:: Stored items from a collection ::

▬▬▬▬▬▬

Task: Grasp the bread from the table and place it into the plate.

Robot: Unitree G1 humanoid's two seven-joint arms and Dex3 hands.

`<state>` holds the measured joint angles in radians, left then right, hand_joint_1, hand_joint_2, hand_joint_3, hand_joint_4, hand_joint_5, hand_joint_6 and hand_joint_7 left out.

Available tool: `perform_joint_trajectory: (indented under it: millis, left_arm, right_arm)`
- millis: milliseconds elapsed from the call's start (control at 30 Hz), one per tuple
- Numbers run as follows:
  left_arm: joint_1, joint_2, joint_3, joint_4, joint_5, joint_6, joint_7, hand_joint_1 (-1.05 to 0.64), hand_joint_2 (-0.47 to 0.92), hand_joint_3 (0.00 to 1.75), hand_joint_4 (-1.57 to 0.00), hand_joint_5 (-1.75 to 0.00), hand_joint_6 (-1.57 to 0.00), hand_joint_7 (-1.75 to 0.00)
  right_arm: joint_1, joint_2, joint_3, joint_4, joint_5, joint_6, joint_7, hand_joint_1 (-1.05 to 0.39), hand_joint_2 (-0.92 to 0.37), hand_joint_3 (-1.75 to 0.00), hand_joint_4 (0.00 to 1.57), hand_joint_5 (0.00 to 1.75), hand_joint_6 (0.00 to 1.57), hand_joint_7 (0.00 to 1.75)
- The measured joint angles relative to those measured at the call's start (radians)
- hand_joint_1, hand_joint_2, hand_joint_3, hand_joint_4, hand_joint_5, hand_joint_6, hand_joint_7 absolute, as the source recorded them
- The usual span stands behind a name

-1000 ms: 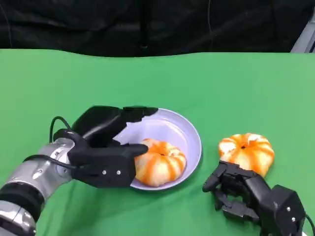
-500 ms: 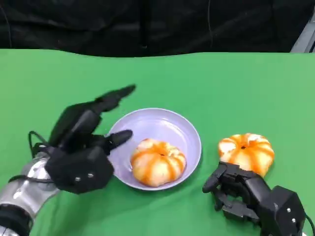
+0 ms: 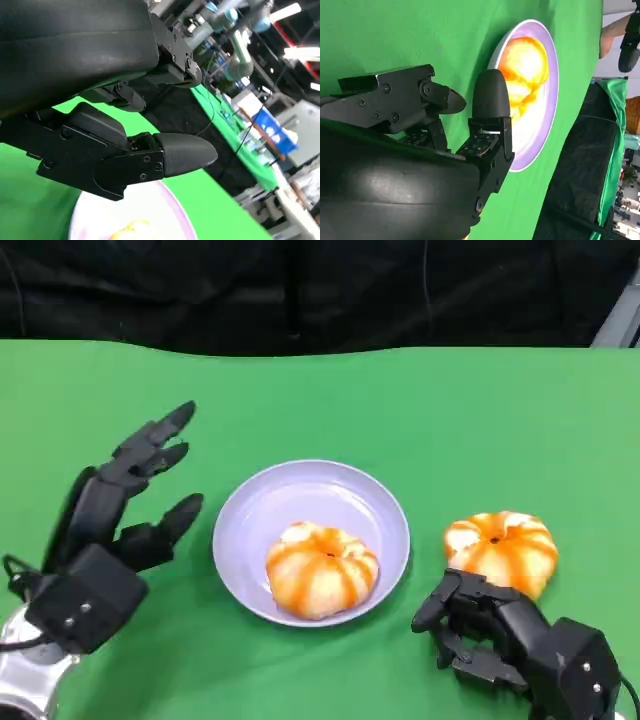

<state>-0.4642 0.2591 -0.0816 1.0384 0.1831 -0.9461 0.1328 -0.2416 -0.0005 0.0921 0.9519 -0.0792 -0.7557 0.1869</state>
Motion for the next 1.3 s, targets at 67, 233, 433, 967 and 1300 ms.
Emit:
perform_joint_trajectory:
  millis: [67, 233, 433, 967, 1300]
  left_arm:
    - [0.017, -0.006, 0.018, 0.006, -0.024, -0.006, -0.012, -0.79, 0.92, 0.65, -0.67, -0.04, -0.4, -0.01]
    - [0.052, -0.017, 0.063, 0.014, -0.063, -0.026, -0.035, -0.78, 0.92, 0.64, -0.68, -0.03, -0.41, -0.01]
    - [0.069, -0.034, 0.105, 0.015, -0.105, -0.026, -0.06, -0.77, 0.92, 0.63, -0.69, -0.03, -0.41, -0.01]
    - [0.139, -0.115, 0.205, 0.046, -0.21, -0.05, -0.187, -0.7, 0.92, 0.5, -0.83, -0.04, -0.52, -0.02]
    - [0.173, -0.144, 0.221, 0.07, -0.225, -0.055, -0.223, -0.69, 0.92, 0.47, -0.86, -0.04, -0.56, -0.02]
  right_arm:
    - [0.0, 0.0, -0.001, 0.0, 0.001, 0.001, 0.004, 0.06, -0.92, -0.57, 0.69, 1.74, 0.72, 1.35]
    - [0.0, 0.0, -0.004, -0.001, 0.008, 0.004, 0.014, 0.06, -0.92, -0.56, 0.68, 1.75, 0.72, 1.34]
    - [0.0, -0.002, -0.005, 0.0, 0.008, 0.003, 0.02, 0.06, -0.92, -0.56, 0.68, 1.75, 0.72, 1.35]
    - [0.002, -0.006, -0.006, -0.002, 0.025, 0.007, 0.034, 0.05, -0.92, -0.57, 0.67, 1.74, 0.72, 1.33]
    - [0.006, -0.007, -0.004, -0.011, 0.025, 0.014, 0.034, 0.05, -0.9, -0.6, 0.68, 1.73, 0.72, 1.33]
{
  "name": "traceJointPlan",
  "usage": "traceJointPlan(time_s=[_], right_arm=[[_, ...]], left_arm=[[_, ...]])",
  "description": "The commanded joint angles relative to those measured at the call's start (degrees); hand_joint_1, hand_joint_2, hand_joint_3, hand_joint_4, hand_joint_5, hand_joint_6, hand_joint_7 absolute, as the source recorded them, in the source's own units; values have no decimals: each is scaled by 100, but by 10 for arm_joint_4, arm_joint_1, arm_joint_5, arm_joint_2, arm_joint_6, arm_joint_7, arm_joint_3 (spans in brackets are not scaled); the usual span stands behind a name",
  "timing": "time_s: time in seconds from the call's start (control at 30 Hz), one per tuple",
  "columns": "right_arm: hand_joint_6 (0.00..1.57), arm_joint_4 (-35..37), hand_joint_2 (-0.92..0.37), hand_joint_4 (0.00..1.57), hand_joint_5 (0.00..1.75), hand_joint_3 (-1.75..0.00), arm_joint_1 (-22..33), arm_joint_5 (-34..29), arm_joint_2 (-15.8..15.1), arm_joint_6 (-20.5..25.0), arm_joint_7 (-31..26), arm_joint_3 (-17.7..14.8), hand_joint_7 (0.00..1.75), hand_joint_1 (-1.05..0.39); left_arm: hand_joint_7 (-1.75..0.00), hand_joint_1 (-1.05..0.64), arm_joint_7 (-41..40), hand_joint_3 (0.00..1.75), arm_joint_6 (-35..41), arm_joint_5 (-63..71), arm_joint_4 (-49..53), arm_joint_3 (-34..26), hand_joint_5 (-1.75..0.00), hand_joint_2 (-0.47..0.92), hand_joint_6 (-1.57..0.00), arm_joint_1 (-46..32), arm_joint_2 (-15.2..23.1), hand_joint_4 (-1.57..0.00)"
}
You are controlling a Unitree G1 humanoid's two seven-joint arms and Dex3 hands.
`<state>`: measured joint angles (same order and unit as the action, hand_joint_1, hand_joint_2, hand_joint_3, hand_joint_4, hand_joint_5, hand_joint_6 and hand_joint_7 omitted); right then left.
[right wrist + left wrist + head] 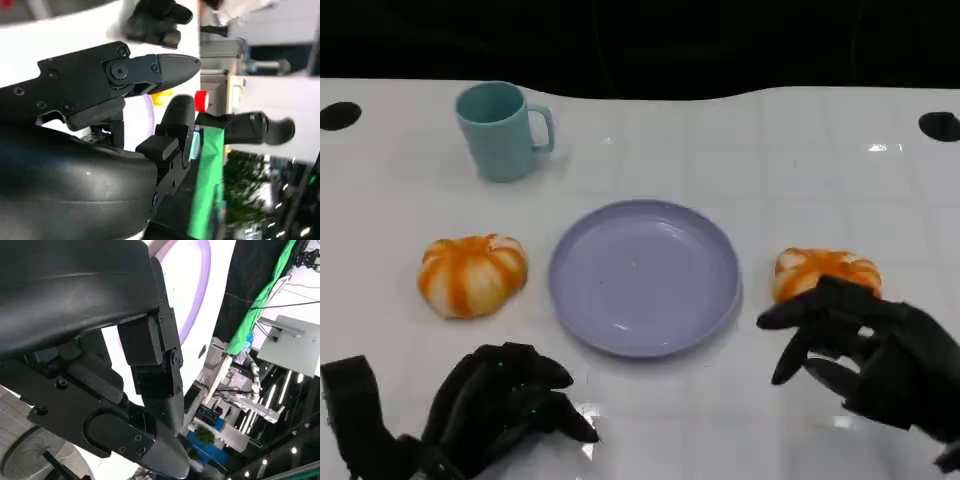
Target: Grasp the bread from the table and place it into the plate.
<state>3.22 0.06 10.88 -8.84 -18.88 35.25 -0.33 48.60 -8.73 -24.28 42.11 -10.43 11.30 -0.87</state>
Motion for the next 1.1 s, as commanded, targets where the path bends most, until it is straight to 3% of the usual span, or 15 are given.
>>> traceJointPlan(time_s=[0.03,0.1,0.2,0.3,0.67,1.1], right_arm=[[60,-34,-92,54,98,-20,-11,-98,-54,-34,-49,-8,20,-50],[57,-58,-92,37,81,-13,-14,-163,-77,-37,-80,-8,11,-47],[46,-87,-92,37,43,-13,-21,-276,-118,-40,-125,-5,1,-54],[38,-114,-92,36,29,-12,-24,-361,-147,-31,-158,0,0,-60],[30,-101,-90,37,14,-1,-72,-557,-190,18,-244,45,0,-64],[25,-5,-87,34,6,0,-148,-651,-181,100,-273,137,0,-72]], left_arm=[[-9,-102,-6,0,-4,4,1,-2,-31,75,-157,5,4,-157],[-10,-103,-10,0,-6,8,0,-1,-33,75,-157,4,5,-157],[-10,-103,-6,0,-11,9,3,-1,-33,76,-157,7,6,-157],[-9,-102,-1,0,-10,6,6,-3,-32,76,-157,8,5,-157],[-10,-103,-4,0,-5,2,2,-5,-33,75,-157,7,5,-157],[-8,-102,-5,0,-4,4,-2,-3,-31,75,-157,4,4,-157]])
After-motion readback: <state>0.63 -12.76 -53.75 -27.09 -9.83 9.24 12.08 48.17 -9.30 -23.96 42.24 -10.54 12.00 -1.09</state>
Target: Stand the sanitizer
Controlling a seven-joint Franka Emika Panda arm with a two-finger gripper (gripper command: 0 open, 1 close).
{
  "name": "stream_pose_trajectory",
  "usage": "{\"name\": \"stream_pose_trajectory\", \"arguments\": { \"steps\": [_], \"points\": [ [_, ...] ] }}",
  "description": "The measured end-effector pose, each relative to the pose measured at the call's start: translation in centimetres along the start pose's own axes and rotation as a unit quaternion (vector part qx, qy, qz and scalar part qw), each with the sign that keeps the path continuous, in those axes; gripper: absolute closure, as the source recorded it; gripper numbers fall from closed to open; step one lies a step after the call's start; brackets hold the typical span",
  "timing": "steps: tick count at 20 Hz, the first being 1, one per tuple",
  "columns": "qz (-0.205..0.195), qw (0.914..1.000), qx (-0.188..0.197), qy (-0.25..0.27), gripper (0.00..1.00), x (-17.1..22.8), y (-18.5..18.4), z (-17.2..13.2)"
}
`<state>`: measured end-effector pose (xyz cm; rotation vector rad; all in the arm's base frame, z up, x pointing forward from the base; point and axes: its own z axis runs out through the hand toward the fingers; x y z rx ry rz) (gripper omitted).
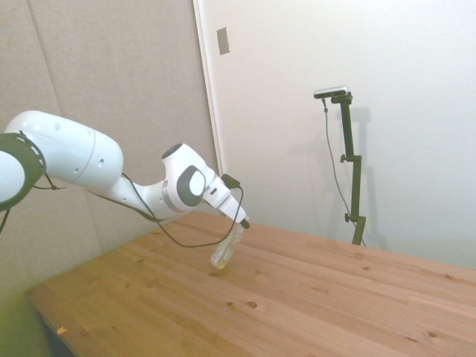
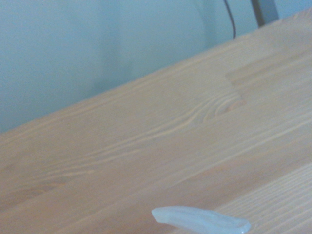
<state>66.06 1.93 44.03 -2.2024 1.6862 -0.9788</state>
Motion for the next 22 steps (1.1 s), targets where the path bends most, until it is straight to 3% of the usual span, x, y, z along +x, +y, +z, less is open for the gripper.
{"name": "stream_pose_trajectory", "arguments": {
  "steps": [4,12,17,18,22],
  "points": [
    [0.022,0.9979,0.035,0.051,1.0,-0.4,-0.2,-1.9],
    [0.032,0.9865,0.094,0.13,1.0,-2.5,0.9,-2.1],
    [0.03,0.9833,0.1,0.149,1.0,-4.7,2.2,-1.3],
    [0.029,0.9831,0.1,0.15,0.0,-4.7,2.3,-1.3],
    [0.03,0.9833,0.099,0.15,0.0,-4.7,2.4,-1.3]
  ]
}}
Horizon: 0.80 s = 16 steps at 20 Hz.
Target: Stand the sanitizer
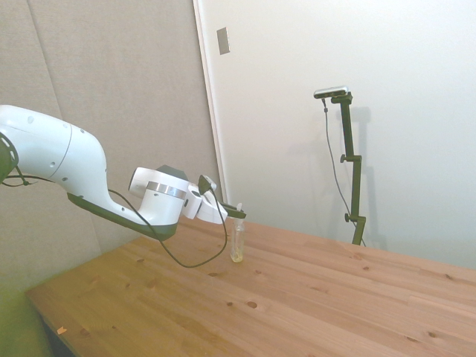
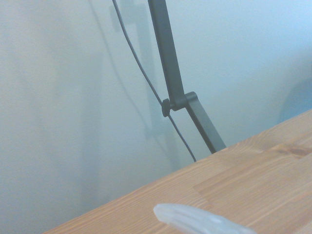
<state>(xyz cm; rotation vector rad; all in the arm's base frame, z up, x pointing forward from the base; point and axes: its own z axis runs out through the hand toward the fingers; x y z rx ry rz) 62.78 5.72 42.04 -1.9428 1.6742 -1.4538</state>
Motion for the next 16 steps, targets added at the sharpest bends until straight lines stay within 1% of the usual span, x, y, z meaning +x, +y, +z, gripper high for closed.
{"name": "stream_pose_trajectory", "arguments": {
  "steps": [14,16],
  "points": [
    [0.003,0.9999,-0.005,-0.01,0.0,-0.55,0.3,-0.41],
    [-0.001,0.9998,-0.014,-0.014,0.0,-0.93,0.92,-0.31]
  ]
}}
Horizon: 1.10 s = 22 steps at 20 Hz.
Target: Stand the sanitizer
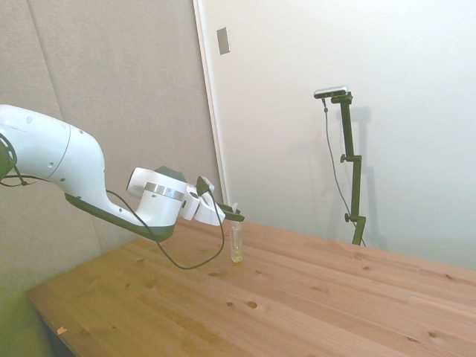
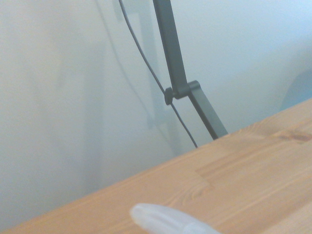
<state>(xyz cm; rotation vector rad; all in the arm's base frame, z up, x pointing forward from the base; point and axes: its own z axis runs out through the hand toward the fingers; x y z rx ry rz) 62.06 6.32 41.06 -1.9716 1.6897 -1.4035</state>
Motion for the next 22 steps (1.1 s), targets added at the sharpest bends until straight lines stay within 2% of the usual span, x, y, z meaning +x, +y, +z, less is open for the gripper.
{"name": "stream_pose_trajectory", "arguments": {
  "steps": [5,11,15,18,20,22],
  "points": [
    [-0.013,0.9981,-0.041,-0.045,0.0,-1.0,1.5,0.4],
    [-0.028,0.9915,-0.08,-0.098,0.0,-0.2,1.2,0.5],
    [-0.043,0.9839,-0.111,-0.133,0.0,-0.4,1.1,0.5],
    [-0.063,0.9735,-0.142,-0.168,0.0,-0.4,0.8,-0.4],
    [-0.08,0.9614,-0.167,-0.204,0.0,-0.2,1.0,-1.3],
    [-0.105,0.9456,-0.194,-0.239,0.0,0.0,1.5,-2.2]
  ]
}}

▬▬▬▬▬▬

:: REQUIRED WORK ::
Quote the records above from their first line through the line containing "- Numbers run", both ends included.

:: RESULT OF THE TASK ::
Task: Grasp the bread from the table and place it into the plate.

Robot: Unitree G1 humanoid's two seven-joint arms and Dex3 hands.

`<state>` holds the measured joint angles in radians, left then right, hand_joint_1, hand_joint_2, hand_joint_3, hand_joint_4, hand_joint_5, hand_joint_6 and hand_joint_7 left out.

Available tool: `perform_joint_trajectory: (indented under it: millis, left_arm, right_arm)`
- millis: milliseconds elapsed from the call's start (control at 30 Hz), one per tuple
- Numbers run as follows:

Nothing remains to add to the answer.